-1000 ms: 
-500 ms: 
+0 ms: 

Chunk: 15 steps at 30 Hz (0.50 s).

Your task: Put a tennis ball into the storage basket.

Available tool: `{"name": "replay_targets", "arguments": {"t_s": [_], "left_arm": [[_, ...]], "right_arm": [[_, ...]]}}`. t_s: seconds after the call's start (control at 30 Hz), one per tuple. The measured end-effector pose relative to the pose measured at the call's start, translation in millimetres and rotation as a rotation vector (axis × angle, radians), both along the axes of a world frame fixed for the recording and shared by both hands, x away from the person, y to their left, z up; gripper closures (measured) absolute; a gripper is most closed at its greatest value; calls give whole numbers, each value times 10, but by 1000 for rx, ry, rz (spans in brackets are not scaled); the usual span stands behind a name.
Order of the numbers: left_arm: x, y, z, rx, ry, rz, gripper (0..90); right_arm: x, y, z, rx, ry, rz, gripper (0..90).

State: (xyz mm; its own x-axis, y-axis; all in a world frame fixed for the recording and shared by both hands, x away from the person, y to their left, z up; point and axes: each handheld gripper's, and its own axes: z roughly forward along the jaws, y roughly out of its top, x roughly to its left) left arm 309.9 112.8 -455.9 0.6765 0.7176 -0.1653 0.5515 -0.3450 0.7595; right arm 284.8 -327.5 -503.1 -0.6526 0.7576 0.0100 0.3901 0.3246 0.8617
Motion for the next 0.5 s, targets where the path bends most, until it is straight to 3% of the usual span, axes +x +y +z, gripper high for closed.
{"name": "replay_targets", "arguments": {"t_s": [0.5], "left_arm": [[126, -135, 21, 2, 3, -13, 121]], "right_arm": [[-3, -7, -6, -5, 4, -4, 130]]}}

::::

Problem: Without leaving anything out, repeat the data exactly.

Task solution:
-1000 ms: 
-500 ms: 
+0 ms: 

Chunk: 15 steps at 30 Hz (0.50 s).

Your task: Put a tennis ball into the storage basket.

Available tool: `{"name": "replay_targets", "arguments": {"t_s": [_], "left_arm": [[_, ...]], "right_arm": [[_, ...]]}}`. t_s: seconds after the call's start (control at 30 Hz), one per tuple. The measured end-effector pose relative to the pose measured at the call's start, translation in millimetres and rotation as a rotation vector (axis × angle, radians), both along the axes of a world frame fixed for the recording and shared by both hands, x away from the person, y to their left, z up; gripper closures (measured) absolute; a gripper is most closed at its greatest value; calls give whole numbers, each value times 10, but by 1000 for rx, ry, rz (spans in brackets are not scaled); the usual span stands behind a name.
Order of the numbers: left_arm: x, y, z, rx, ry, rz, gripper (0..90); right_arm: x, y, z, rx, ry, rz, gripper (0..90).

State: (xyz mm; its own x-axis, y-axis; all in a world frame fixed for the recording and shared by both hands, x away from the person, y to their left, z up; point and axes: each handheld gripper's, and its own axes: z roughly forward along the jaws, y roughly out of its top, x roughly to its left) left arm 309.9 112.8 -455.9 0.6765 0.7176 -0.1653 0.5515 -0.3450 0.7595; right arm 284.8 -327.5 -503.1 -0.6526 0.7576 0.0100 0.3901 0.3246 0.8617
Motion for the next 0.5 s, targets where the path bends most, until it is straight to 3% of the usual span, axes +x +y +z, gripper high for closed.
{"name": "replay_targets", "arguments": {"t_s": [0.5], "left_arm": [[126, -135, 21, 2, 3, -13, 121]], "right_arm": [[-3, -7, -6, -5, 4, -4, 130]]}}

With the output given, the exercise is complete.